• _WORK INSTRUCTION_
Using the data below, determine the number of lines that include the string "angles". Write only that number.

• _DATASET EXTRACT_
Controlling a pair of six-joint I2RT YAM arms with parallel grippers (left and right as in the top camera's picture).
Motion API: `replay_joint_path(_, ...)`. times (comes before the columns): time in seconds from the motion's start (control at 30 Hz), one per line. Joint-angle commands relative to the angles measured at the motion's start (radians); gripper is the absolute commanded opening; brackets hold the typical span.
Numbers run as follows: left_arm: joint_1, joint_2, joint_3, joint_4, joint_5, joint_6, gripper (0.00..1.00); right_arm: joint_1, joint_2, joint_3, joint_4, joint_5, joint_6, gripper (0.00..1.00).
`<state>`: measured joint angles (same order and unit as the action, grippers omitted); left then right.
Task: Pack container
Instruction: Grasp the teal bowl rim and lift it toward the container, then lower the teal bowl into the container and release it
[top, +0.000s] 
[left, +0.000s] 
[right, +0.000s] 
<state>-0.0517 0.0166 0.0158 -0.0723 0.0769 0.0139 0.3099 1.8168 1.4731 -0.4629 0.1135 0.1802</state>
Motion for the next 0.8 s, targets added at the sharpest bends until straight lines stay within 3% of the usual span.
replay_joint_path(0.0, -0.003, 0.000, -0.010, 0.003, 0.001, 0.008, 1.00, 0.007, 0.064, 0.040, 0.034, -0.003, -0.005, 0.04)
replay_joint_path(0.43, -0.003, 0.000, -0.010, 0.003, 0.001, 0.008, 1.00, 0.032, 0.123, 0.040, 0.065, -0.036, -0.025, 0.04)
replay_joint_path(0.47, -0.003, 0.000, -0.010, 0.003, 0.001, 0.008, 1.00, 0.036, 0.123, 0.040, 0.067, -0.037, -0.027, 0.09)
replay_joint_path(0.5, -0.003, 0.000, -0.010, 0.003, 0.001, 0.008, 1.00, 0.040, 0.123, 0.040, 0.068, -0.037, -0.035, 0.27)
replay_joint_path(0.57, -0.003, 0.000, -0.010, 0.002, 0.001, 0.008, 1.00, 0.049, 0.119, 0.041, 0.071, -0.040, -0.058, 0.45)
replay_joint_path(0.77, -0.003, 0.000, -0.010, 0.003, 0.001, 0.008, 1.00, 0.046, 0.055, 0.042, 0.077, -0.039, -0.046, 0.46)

• _OUTPUT_
2